Making Missouri sports betting a reality has been challenging. Senator Tony Luetkemeyer is the man behind SB 30, a Senate sports wagering bill that is currently under consideration but was put on the shelf after the session was adjourned.

Missouri Sports Betting in Limbo

Sen. Denny Hoskins has taken his ball and gone home – again – after not getting his way with legalizing video lottery terminals (VLTs) in the state.

The “gray machines” have been a bone of contention operating in a quasi-legal capacity in many midwestern states. However, with the advent of regulated sports betting, states like Kentucky have just put an end to their operations and any convenience store, barroom, or truck stop that is found with them will have the machines confiscated and could face a $25,000 fine.

Missouri has voted down Hoskins’ bills and amendments over the last five sessions and the recent amendment he attached to SB 30, Senator Luetkemeyer’s senate sports betting bill, was also killed by a vote of 20-11 to legalize the VLTs.

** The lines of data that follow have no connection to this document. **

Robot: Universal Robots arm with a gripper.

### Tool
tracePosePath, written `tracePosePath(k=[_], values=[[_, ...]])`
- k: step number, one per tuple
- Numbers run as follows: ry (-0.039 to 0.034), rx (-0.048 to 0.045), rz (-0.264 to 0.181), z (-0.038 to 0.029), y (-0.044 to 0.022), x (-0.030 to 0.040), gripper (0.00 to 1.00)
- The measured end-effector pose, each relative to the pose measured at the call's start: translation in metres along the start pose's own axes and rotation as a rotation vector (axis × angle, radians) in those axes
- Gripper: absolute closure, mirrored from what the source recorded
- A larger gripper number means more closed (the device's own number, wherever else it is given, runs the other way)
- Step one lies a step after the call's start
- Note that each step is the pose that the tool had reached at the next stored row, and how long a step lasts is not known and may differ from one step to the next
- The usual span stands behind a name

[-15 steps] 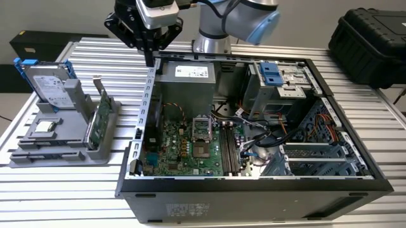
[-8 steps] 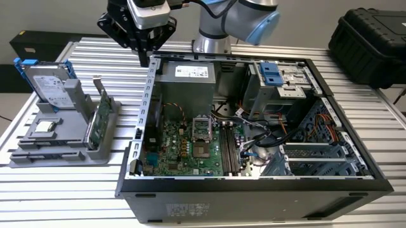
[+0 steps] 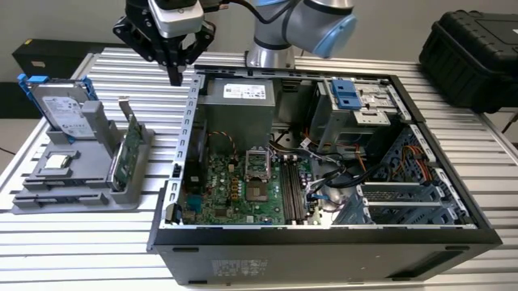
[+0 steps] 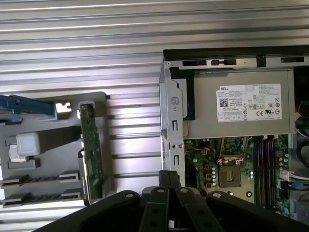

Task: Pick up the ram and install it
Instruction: 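Reach for the ram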

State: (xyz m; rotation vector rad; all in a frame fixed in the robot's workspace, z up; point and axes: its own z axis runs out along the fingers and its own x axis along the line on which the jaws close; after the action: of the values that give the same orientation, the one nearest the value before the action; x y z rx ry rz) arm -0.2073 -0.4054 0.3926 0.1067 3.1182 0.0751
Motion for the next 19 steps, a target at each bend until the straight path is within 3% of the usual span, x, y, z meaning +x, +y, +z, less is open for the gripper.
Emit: tracePosePath(k=[19], values=[[-0.0001, -0.0001, 0.000, -0.0010, -0.0083, 0.0338, 1.00]])
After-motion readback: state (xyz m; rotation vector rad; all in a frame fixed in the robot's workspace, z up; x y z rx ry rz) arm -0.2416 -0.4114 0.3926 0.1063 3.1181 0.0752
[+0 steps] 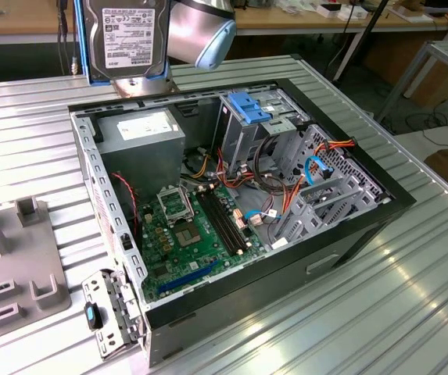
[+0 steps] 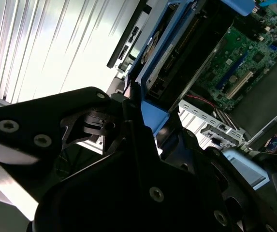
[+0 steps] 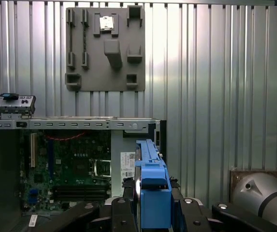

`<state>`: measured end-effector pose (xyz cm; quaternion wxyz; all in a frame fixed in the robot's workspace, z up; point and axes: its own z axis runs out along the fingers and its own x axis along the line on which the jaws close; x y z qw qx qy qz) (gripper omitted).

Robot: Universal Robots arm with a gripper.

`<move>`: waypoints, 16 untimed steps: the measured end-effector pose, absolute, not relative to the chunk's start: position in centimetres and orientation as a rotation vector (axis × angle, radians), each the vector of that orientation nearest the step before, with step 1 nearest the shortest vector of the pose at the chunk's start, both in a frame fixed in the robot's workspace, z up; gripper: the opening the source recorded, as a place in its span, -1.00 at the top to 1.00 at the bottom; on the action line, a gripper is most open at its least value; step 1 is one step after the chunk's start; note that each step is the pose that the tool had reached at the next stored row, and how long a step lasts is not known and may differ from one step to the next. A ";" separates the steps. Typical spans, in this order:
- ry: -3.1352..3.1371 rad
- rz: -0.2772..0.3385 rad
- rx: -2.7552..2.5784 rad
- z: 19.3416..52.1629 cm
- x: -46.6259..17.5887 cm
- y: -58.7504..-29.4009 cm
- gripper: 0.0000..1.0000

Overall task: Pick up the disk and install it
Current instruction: 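Pick up the disk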

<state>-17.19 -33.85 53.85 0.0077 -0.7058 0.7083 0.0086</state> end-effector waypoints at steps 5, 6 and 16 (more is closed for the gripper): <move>2.214 0.027 -2.207 53.8 -16.2 -33.9 0.26; 2.214 0.027 -2.207 53.8 -16.0 -33.9 0.26; 2.214 0.027 -2.207 53.8 -14.9 -33.9 0.26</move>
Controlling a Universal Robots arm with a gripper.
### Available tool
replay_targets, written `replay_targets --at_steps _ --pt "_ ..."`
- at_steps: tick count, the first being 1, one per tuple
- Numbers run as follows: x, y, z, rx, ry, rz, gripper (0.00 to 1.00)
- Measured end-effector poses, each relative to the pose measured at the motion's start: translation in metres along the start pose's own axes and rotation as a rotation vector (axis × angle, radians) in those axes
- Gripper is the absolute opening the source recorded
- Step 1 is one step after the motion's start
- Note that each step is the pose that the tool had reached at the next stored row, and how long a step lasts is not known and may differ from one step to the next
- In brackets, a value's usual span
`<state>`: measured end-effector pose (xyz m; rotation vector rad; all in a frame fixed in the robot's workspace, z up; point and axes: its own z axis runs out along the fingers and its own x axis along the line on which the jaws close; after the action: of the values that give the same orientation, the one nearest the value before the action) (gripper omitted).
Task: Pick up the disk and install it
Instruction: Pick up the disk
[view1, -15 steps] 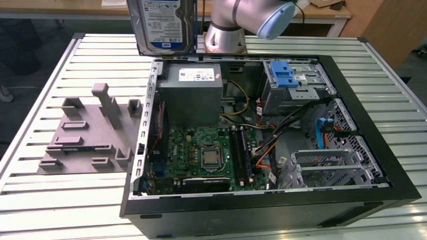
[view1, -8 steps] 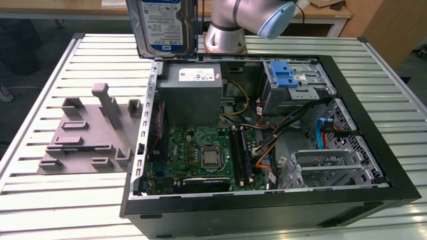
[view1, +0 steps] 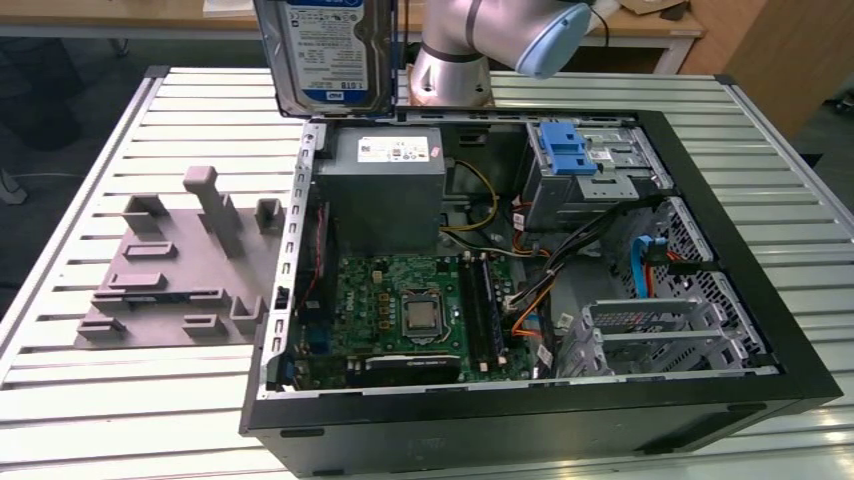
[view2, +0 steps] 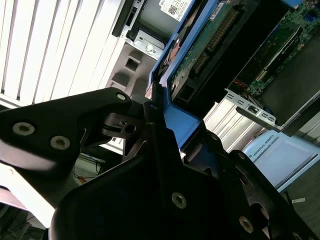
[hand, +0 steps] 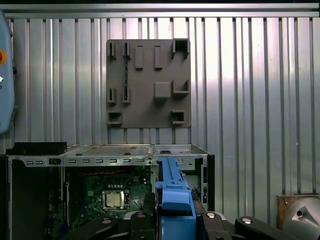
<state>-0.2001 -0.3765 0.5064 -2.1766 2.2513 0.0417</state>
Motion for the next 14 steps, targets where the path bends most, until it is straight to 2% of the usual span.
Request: replay_targets --at_steps 9,14 --pt "-0.0001 -0.0012 0.0 -0.0001 0.0 0.0 0.36" --pt "-0.0002 -0.0057 0.0 0.0 0.0 0.0 0.36"
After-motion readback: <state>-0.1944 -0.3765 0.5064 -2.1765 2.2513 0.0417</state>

Hoskins has commonly used filibustering to gum up the works in the state senate, much to the chagrin of his colleagues, when he doesn’t get his way. Back in February, another of his attempts to legalize VLTs tied with a sports betting bill was voted down, 10-2, in committee. Hoskins immediately began filibustering but stopped a few hours later so that Senate business could be conducted.

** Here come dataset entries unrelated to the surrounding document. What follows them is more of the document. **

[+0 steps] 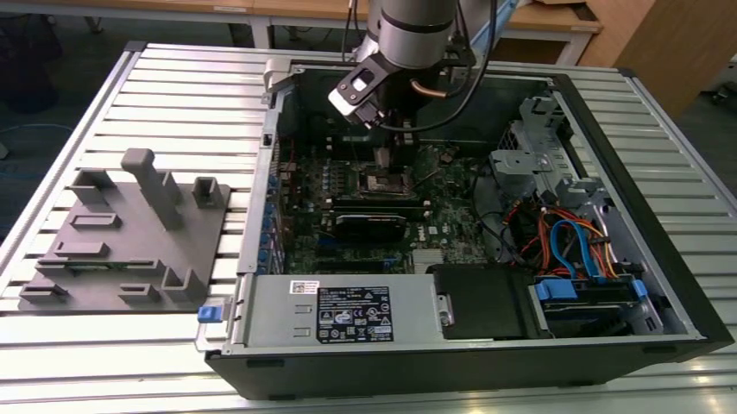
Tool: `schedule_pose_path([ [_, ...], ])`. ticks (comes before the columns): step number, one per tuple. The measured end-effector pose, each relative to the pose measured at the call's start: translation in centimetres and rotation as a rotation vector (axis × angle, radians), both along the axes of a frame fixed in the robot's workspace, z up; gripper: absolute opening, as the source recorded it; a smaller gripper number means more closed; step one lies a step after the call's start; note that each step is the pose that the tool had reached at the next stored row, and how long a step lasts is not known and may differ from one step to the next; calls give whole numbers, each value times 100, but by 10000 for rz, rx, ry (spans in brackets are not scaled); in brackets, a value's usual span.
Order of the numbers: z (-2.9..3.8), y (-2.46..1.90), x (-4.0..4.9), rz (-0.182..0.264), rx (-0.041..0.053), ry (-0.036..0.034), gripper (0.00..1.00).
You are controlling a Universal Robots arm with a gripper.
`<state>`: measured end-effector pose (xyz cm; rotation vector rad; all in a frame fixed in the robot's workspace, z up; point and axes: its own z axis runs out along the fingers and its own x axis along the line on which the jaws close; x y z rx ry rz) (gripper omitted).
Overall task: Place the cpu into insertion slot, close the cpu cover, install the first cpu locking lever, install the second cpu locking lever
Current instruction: 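Place the cpu into insertion slot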
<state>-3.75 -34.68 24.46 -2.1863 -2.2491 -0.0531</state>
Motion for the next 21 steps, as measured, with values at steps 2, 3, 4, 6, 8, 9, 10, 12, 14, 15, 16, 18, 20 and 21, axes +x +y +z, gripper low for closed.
schedule_pose_path([
  [2, -12, -1, 0, 0, -4, 2, 54],
  [3, -22, -1, 0, 1, -4, 2, 54],
  [4, -34, -1, 0, 1, -4, 2, 54],
  [6, -63, -1, 0, 1, -5, 3, 54],
  [8, -91, -1, 0, 0, -4, 2, 54],
  [9, -104, -1, 0, 0, -4, 2, 54],
  [10, -119, -1, 0, 0, -5, 2, 54],
  [12, -152, -1, 0, 1, -5, 3, 54],
  [14, -185, -1, -1, 9, -5, 2, 54],
  [15, -200, -1, -2, 24, -5, 2, 54],
  [16, -214, 0, -5, 40, -4, 1, 54],
  [18, -239, -1, -17, 65, -4, 2, 54],
  [20, -260, 0, -33, 64, -4, 2, 54],
  [21, -268, 0, -36, 64, -3, 2, 54],
])
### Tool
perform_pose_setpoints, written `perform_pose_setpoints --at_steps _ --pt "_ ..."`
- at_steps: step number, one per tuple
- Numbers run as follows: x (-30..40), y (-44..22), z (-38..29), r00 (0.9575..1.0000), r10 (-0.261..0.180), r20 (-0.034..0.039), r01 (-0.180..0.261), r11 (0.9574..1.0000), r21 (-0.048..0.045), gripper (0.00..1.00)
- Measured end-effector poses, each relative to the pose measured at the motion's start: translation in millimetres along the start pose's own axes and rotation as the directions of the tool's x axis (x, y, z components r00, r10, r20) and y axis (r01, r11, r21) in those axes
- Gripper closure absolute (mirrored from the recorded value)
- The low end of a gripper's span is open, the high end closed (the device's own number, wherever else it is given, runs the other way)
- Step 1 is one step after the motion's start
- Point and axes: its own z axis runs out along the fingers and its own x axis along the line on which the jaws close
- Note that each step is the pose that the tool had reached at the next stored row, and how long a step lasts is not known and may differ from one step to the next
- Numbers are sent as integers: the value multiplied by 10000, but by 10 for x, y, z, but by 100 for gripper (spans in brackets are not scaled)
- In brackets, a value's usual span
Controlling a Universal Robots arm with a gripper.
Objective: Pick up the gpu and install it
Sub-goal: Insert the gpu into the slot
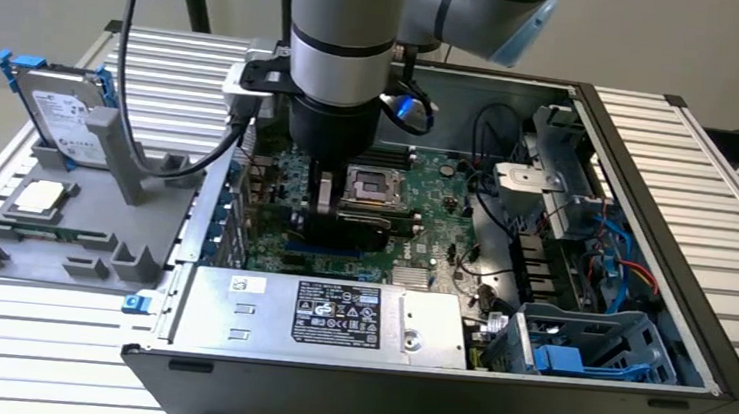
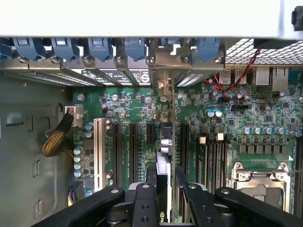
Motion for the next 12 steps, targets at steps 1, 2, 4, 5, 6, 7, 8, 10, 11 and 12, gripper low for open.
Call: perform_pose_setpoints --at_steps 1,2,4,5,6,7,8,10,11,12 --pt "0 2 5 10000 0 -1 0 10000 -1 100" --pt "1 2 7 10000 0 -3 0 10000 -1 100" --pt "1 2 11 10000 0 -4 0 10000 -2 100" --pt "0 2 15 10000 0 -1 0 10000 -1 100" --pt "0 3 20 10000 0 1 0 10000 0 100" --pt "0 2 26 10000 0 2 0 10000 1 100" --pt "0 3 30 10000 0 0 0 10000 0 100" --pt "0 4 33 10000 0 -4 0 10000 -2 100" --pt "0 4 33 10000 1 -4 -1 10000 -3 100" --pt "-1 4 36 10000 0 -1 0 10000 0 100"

“I do respect the Senate, and I know we’ve got quite a few people that have bills that they would like to see discussed today,” Hoskins said as he ended his filibuster. “We’re gonna move forward today and continue this discussion.”

What’s the Issue?

Missouri is now surrounded by seven states that have passed sports betting bills and Missouri stands as the lone holdout primarily due to Hoskins continually going to the mat for the VLTs while most of his colleagues would like the issues of legalizing video lottery terminals and sports betting to be separate entities.

Hoskins believes that licensing and regulating the machines would make them safer for the consumer and it would impose stricter regulations on where the VLTs could be housed, which would be locations where no one under 21 is allowed. He is also acutely aware that his best shot at getting what he wants is to hold sports betting hostage until VLTs are approved.

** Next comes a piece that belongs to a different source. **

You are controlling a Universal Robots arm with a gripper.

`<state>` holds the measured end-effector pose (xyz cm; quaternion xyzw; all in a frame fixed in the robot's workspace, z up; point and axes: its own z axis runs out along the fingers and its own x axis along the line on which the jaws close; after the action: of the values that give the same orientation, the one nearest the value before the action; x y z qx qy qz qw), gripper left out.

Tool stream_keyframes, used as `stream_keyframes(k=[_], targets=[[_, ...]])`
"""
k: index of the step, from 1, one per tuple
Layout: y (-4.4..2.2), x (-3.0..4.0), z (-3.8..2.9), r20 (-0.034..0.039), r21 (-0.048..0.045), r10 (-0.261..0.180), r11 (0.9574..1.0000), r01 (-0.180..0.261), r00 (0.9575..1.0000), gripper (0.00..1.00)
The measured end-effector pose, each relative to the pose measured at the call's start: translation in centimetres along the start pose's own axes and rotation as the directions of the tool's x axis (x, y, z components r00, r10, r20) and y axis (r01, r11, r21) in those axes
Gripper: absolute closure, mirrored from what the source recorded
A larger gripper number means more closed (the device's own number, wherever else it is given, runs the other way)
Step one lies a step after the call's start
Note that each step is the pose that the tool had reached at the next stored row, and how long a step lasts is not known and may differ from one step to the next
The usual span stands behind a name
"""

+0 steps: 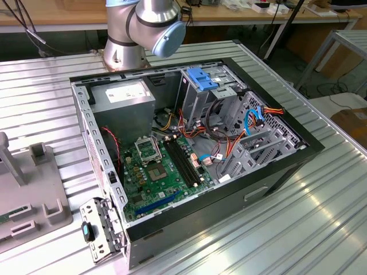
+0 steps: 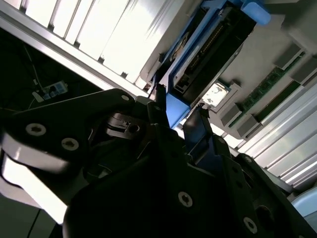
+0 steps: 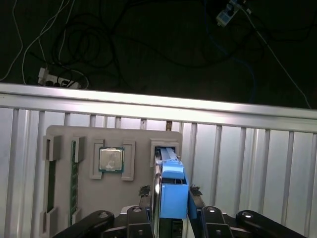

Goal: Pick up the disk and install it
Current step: 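Pick up the disk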

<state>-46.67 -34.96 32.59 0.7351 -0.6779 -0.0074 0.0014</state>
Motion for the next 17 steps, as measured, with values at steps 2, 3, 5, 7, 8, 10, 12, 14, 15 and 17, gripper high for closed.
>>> stream_keyframes(k=[2, 3, 5, 7, 8, 10, 12, 14, 15, 17], targets=[[0.01, 0.04, 0.24, 0.0000, 0.0000, 0.000, 1.0000, 0.000, 1.0000, 0.58], [0.01, 0.04, 0.25, -0.0001, -0.0003, 0.000, 1.0000, 0.000, 1.0000, 0.58], [0.00, 0.05, 0.51, 0.0000, 0.0000, 0.000, 1.0000, 0.000, 1.0000, 0.58], [0.06, 0.06, 0.92, -0.0001, 0.0000, -0.003, 1.0000, 0.003, 1.0000, 0.58], [0.08, 0.05, 0.94, -0.0001, 0.0002, -0.003, 1.0000, 0.003, 1.0000, 0.58], [0.20, 0.05, 1.09, -0.0001, 0.0017, -0.004, 1.0000, 0.004, 1.0000, 0.58], [0.24, 0.05, 1.30, -0.0006, 0.0061, -0.007, 1.0000, 0.007, 1.0000, 0.58], [0.25, 0.04, 1.46, -0.0009, 0.0083, -0.008, 0.9999, 0.008, 1.0000, 0.58], [0.26, 0.05, 1.53, -0.0009, 0.0084, -0.009, 0.9999, 0.009, 1.0000, 0.58], [0.27, 0.04, 1.57, -0.0009, 0.0084, -0.009, 0.9999, 0.009, 1.0000, 0.58]])
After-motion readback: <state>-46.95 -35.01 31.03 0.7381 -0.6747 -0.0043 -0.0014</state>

VLT operators don’t want the casinos to get retail and mobile sports betting in the state because the casinos want VLTs outlawed as they attract a segment of their target audience who can spend their money on these machines instead of traveling to a casino to play slots.

Senate Minority Leader John Rizzo, D-Independence, summed it up best when he said, “The (video lottery terminal) people don’t want the casinos to get the sports book, and the casinos don’t want to let the VLTs operate. This is not a hard thing to figure out. A lot of people want to make it more complicated than what it is. I was taught a long time ago, when everyone says it’s not about money, it’s about money.”

*Bookmakers Review will continue to monitor this story and update our readers as events unfold.